> [WHAT TO DO]:
Find how many lines in the listing below include the word "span". Give that number only.

*** EXERCISE DATA ***

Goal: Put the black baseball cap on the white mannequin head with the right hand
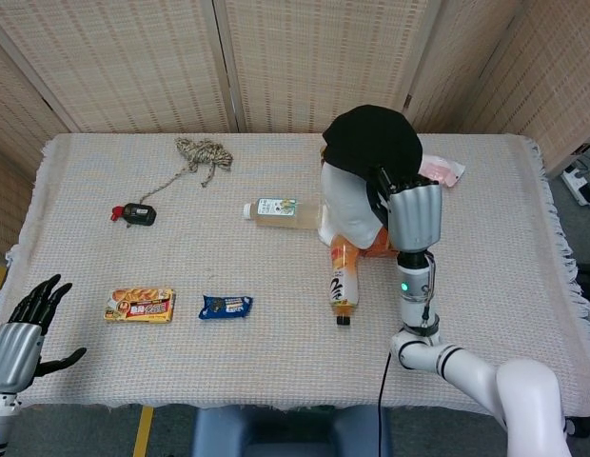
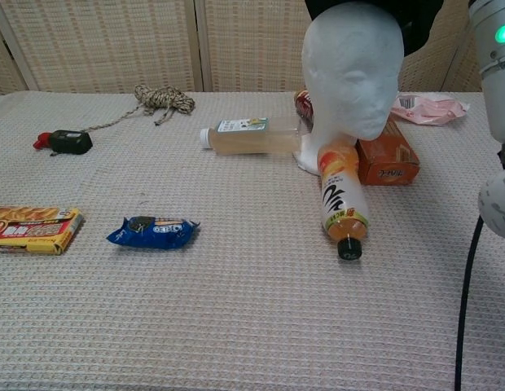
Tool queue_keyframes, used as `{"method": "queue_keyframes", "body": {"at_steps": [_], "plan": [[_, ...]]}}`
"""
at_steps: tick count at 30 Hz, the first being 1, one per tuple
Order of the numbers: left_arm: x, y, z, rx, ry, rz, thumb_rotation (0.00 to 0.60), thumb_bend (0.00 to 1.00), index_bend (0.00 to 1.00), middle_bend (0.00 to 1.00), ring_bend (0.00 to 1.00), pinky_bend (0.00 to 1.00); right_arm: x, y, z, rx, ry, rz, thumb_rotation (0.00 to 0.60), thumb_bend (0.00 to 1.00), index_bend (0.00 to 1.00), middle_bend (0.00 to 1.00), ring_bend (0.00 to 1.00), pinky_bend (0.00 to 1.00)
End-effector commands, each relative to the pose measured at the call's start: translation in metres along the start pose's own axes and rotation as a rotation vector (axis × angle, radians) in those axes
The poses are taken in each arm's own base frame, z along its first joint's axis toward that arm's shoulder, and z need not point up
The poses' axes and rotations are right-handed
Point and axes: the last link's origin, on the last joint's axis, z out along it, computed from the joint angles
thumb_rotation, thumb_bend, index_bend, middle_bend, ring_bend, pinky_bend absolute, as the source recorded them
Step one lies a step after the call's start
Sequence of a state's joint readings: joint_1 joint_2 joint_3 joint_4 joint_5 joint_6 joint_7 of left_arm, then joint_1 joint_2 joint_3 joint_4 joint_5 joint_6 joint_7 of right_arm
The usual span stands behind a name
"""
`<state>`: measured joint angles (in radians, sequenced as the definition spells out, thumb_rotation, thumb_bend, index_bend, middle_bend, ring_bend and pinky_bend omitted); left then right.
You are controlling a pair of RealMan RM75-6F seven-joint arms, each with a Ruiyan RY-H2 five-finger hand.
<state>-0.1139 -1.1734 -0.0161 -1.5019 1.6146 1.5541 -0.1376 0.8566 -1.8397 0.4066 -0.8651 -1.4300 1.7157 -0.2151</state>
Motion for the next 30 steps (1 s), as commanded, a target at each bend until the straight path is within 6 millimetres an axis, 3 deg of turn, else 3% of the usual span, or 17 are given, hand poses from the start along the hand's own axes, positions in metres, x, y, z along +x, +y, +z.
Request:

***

> [RESULT OF THE EXERCISE]:
2